The “misperception” Allstate sought to correct was that, as an insurer, they might raise charges or restrict coverage on customers born under certain signs. Regardless of the actuarial logic, this would be discriminatory and illegal, akin to variable treatment based on ethnicity, race, religion, or political affiliation. Yet Allstate’s damage control actions, combined with the public outcry over the Zodiacal revisions, remind us of the degree to which astrological signs remain, for many people, as constitutive of identity as these other more mainstream markers. Astrology, in this way, is not unrelated to racism, as argued by Frankfurt School critic Theodor Adorno in his analysis of the social function of American horoscope columns. Affiliation with a given sign reduces “the complex to a handy formula” just as the blood rhetoric underlying racism does. 

An Ideology for Dependence

For Adorno, the daily horoscope was part of the wider “culture industry” of modern capitalism, cultural means by which individual lives are determined and shaped. Astrology becomes a means to accept the degree to which our lives are constrained and constructed by larger political forces while, simultaneously, providing a fantastical narrative—a placebo, really—wherein our fates are shaped not by society but by the stars:

“In as much as the social system is the ‘fate’ of most individuals independent of their will and interest, it is projected onto the stars in order thus to obtain a higher degree of dignity and justification in which individuals hope to participate themselves.”

The blogger who declared, “Dude, I’m a Leo and always will be a Leo, no matter where the sun is on August 5th,” is not merely reacting to a potential shake-up of the way we map the stars; he’s insisting that a certain system of sense-making has practical use for navigating his daily life. Star signs function as totems, markers of tribal identity and true self, while, through a dynamic of self-fulfilling prophecy, allowing individuals to shape their own behavior according to the characteristics and quirks assigned to their one-twelfth-size segment of the population.

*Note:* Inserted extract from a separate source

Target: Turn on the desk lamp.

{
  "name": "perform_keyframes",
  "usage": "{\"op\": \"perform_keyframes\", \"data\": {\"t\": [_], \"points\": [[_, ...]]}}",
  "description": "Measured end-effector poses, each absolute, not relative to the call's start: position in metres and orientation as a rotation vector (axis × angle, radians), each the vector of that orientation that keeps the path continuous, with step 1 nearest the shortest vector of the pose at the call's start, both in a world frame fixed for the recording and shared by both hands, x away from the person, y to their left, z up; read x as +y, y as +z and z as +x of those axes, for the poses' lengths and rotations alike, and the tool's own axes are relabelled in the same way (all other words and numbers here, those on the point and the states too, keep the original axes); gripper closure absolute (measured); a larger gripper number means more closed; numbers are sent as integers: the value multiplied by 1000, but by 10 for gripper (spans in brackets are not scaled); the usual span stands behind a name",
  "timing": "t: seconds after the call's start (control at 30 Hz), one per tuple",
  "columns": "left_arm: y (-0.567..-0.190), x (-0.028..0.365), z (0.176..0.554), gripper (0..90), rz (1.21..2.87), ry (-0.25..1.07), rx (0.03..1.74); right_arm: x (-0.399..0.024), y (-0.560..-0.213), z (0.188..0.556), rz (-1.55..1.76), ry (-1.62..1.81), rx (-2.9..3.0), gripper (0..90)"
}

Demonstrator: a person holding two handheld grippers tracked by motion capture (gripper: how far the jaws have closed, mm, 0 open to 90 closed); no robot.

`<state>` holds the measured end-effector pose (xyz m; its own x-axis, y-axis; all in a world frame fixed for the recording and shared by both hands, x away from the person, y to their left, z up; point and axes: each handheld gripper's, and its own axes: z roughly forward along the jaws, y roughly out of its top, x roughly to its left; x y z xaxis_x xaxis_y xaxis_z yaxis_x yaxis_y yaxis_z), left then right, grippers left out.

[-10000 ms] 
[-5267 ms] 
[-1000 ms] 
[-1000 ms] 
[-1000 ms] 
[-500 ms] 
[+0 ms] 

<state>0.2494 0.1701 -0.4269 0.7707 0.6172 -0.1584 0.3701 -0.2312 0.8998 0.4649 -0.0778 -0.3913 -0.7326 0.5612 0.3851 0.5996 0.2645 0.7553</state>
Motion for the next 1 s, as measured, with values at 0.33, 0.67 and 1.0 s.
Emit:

Adorno railed against such acceptance; for him, astrology was “an ideology for dependence, as an attempt to strengthen and somehow justify painful conditions which seem to be more tolerable if an affirmative attitude is taken toward them.” Not for him the existential crisis recently voiced by astrology followers such as New York’s Sofia Whitcombe. “My whole life, I thought I was a Capricorn. Now I’m a Sagittarius?” she says, in dismay, “I don’t feel like a Sagittarius!”

For Ms. Whitcombe, as for Adorno, it’s the feeling that matters, the acceptance of affiliation with the label, the alignment of identity with that which is foretold by the stars (via newspaper columns, paperbacks, and websites). It is this depth of feeling—this vigorous use of the system of star signs as a means of making sense of one’s life—that Adorno lamented as a mark of the lack of individual liberty and that the avowedly capitalist insurance company Allstate is now lamenting in the wake of their press release. Maybe some Virgos out on the road today will have reason to pay less attention behind the wheel; our actions, after all, aren’t determined by distant stars, but by how we, on Earth, give sense to our universe.